About this exercise:
For each line of the data below that holds "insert", copy the line.

*****

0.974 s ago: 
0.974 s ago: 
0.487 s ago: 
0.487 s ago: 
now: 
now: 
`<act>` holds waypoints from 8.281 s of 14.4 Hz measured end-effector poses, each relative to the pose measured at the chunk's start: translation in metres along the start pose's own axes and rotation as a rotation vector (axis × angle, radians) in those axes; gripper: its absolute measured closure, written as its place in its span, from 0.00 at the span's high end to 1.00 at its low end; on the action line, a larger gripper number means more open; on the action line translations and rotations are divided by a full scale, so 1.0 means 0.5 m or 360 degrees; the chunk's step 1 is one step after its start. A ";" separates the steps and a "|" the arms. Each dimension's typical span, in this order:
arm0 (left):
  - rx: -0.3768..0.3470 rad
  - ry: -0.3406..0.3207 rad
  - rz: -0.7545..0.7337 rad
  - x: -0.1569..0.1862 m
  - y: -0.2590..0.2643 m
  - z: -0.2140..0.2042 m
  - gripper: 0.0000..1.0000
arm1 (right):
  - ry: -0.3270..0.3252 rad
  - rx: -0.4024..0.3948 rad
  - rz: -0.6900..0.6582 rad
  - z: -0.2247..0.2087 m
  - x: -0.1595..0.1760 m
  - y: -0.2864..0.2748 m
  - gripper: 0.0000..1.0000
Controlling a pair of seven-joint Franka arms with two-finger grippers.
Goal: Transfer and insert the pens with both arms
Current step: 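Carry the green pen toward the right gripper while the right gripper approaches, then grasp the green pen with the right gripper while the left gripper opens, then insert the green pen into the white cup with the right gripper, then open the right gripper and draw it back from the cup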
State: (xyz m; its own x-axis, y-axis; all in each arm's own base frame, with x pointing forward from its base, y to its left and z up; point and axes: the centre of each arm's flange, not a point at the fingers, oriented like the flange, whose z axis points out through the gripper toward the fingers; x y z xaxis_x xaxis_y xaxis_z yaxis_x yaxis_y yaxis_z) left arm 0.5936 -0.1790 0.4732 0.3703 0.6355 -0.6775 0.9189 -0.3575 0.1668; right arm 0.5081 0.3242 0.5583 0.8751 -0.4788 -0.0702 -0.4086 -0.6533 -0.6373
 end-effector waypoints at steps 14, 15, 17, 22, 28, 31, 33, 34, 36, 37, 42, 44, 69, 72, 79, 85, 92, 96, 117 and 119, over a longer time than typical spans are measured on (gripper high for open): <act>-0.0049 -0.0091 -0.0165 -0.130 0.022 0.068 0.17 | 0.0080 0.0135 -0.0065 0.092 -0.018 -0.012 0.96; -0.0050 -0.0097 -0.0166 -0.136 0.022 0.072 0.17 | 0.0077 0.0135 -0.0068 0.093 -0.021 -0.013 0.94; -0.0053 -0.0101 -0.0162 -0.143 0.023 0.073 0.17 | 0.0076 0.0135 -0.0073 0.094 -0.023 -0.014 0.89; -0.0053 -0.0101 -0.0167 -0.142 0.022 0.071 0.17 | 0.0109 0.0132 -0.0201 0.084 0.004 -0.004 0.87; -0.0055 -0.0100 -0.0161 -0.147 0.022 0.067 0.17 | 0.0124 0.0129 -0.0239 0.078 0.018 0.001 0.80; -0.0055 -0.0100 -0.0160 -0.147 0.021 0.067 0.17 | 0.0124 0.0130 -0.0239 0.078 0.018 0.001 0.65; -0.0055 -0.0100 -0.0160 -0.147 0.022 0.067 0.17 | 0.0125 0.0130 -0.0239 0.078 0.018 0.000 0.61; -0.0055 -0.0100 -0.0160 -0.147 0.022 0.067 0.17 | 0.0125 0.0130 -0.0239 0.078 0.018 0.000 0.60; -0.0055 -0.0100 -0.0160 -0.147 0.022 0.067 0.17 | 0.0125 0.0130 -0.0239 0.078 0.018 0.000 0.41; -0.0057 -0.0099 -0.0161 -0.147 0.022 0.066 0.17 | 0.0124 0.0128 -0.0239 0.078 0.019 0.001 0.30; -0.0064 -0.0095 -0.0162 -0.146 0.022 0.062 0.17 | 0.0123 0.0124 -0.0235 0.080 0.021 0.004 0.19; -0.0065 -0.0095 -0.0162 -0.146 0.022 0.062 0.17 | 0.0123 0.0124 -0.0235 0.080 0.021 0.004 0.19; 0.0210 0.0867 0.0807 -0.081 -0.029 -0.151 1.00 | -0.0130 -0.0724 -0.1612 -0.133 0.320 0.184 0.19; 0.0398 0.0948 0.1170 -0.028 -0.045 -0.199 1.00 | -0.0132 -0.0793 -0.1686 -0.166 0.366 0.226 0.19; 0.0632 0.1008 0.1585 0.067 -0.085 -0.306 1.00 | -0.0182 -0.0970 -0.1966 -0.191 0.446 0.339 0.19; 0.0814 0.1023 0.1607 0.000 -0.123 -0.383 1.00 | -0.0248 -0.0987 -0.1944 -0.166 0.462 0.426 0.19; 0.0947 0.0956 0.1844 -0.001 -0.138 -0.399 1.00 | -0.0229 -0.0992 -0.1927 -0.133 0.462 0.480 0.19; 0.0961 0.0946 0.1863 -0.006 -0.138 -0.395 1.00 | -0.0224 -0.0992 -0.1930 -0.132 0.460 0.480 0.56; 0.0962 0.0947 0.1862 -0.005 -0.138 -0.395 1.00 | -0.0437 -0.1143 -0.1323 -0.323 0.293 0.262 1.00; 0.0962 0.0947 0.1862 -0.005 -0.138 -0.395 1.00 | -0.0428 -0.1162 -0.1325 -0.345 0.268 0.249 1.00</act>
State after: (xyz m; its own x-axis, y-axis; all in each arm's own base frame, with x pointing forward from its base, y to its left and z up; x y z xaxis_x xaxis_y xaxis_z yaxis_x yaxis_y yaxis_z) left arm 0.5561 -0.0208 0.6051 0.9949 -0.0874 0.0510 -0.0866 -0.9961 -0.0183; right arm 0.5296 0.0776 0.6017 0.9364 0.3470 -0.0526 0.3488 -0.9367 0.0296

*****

Exercise response:
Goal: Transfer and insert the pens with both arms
Current step: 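Carry the green pen toward the right gripper while the right gripper approaches, then grasp the green pen with the right gripper while the left gripper opens, then insert the green pen into the white cup with the right gripper, then open the right gripper and draw it back from the cup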

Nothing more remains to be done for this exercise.